■ Problem description
Every line from the beginning of the records below up to the one holding "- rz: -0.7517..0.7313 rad" should be quoted exactly; leave out the rest.

■ Source data
__________________________________________________

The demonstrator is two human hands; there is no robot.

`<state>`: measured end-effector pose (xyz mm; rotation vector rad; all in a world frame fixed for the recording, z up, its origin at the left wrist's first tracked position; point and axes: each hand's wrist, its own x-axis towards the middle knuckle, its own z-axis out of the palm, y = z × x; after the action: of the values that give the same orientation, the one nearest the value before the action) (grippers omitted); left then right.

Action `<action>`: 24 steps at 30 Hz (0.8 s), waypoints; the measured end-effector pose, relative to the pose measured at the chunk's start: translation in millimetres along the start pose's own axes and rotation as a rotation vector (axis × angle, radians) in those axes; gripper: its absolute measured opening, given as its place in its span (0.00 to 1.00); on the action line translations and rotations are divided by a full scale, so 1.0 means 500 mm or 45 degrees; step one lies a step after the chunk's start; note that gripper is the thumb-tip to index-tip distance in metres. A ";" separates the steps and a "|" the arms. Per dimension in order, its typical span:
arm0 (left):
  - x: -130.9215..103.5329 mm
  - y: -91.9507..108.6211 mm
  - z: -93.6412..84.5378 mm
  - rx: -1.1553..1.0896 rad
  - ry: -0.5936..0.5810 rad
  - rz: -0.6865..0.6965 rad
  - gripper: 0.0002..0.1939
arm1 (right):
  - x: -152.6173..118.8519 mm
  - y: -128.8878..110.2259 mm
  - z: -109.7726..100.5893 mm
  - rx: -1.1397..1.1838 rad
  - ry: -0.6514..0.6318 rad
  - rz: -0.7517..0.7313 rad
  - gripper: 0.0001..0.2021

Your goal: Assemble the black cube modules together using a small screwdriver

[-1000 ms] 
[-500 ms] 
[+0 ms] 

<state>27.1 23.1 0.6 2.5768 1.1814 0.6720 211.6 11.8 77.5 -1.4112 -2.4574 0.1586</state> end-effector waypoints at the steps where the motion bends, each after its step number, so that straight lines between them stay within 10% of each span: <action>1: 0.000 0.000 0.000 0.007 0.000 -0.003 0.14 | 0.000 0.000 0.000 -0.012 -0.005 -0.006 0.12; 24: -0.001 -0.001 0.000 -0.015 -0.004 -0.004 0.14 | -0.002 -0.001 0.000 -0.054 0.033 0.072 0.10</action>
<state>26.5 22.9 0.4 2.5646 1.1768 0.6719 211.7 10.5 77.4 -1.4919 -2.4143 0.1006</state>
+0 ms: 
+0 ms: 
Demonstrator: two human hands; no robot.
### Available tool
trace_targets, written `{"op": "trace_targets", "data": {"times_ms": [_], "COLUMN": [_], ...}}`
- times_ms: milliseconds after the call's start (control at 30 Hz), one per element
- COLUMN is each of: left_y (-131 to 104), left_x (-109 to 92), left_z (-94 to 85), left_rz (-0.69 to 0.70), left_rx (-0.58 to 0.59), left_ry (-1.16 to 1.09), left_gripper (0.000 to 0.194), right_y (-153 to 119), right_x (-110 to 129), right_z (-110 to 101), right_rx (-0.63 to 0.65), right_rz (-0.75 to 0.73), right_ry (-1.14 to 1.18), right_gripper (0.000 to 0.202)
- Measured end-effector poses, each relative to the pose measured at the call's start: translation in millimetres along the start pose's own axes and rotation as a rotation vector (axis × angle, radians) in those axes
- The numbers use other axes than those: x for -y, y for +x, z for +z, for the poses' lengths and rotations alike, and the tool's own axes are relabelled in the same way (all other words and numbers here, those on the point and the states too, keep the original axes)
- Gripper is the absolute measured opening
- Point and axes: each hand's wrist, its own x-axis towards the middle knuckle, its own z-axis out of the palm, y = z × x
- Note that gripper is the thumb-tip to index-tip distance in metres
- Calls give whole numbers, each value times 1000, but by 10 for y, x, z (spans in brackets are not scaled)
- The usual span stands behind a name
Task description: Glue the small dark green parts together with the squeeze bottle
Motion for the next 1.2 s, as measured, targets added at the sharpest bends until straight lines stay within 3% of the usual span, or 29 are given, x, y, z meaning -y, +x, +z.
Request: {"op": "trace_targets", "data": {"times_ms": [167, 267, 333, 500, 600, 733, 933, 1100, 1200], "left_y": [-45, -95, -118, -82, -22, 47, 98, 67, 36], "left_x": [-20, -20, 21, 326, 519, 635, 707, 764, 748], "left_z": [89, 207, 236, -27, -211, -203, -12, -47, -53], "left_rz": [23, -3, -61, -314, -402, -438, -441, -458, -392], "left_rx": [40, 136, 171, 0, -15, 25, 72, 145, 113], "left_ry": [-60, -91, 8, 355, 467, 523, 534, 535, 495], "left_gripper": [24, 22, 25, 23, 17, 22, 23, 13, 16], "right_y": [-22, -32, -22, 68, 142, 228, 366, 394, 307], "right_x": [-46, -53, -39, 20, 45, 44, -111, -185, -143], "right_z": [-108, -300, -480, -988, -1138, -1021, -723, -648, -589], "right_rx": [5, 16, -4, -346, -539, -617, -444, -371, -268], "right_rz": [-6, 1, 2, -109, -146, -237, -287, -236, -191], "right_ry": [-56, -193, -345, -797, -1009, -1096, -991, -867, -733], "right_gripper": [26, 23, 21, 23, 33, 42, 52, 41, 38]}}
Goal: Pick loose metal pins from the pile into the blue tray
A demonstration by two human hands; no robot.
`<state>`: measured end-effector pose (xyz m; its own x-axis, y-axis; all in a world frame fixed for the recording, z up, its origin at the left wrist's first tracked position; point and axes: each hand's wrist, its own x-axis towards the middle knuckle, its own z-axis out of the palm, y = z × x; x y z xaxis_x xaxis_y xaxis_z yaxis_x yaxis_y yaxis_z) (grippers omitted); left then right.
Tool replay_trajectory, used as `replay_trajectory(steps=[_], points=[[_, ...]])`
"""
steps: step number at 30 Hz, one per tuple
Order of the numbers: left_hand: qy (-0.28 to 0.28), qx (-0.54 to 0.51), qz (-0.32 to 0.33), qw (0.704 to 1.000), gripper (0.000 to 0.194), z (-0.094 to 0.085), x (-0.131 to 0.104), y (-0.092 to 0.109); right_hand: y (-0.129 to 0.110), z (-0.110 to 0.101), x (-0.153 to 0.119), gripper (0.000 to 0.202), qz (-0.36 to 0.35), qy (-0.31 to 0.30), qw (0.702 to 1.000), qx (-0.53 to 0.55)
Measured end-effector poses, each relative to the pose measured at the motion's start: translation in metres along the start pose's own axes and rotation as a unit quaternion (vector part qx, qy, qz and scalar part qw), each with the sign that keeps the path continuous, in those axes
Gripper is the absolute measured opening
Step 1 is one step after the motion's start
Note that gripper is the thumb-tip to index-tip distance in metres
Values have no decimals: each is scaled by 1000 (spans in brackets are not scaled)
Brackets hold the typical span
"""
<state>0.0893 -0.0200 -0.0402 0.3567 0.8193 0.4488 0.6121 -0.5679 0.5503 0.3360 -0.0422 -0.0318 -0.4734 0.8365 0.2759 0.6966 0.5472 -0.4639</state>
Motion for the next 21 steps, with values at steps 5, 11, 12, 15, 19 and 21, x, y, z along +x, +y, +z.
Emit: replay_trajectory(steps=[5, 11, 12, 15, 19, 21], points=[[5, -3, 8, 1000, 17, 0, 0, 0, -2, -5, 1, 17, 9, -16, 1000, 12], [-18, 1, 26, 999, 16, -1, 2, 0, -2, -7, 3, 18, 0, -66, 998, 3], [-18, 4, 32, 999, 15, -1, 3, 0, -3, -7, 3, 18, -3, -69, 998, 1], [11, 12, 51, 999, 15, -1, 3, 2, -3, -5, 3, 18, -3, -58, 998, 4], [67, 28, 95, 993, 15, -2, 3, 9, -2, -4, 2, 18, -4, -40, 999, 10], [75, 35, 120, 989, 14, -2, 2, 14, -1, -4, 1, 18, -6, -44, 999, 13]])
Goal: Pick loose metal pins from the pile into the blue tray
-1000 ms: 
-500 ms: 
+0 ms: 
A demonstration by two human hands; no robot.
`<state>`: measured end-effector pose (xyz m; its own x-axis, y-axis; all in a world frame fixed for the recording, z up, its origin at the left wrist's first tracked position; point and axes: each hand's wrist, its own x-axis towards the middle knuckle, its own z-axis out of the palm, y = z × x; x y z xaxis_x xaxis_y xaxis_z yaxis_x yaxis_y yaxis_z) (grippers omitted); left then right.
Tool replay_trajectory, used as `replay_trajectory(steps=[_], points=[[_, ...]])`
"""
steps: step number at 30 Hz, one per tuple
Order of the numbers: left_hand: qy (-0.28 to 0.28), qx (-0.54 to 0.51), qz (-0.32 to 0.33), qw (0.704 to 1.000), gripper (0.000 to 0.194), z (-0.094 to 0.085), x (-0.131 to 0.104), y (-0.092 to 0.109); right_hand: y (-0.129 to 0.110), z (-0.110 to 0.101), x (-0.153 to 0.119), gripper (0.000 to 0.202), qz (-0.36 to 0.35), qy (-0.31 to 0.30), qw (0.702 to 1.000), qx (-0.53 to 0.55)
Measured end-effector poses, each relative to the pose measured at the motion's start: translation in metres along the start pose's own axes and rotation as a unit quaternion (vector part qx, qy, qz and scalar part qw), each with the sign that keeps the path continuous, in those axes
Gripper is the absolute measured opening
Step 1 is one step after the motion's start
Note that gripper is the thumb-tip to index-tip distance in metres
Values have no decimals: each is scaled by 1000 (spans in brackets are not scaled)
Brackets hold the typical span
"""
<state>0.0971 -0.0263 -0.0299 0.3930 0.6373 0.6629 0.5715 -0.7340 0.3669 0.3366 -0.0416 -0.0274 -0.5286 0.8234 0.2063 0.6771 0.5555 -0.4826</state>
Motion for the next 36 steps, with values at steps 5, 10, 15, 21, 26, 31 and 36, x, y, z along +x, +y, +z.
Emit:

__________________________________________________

■ Answer
The demonstrator is two human hands; there is no robot.

`<state>`: measured end-effector pose (xyz mm; rotation vector rad; all in a world frame fixed for the recording, z up, its origin at the left wrist's first tracked position; point and axes: each hand's wrist, its own x-axis towards the middle knuckle, its own z-axis out of the palm, y = z × x; after the action: of the values that give the same orientation, the one nearest the value before the action) (grippers omitted); left then right.

Action `<action>`: 24 steps at 30 Hz (0.8 s), waypoints; the measured end-effector pose, relative to the pose measured at the chunk's start: translation in millimetres along the start pose's own axes and rotation as a rotation vector (axis × angle, radians) in those axes; gripper: its absolute measured opening, given as its place in its span (0.00 to 1.00); on the action line translations and rotations are divided by a full scale, so 1.0 means 500 mm or 45 degrees; step one lies a step after the chunk's start; note that gripper is the thumb-tip to index-tip distance in metres. A ";" separates the steps and a "|" the arms. Per dimension in order, its typical span:
arm0 (left):
  - x: -130.9215..103.5329 mm
  - y: -91.9507..108.6211 mm
  - z: -93.6412..84.5378 mm
  - rx: -1.1553..1.0896 rad
  - ry: -0.5936..0.5810 rad
  - rz: -0.6865..0.6965 rad
  - gripper: 0.0002..0.1939
arm1 (right):
  - x: -152.6173..118.8519 mm
  - y: -128.8878..110.2259 mm
  - z: -109.7726..100.5893 mm
  - rx: -1.1397..1.1838 rad
  - ry: -0.6514..0.6318 rad
  - rz: -0.7517..0.7313 rad

Nothing further is needed for this answer.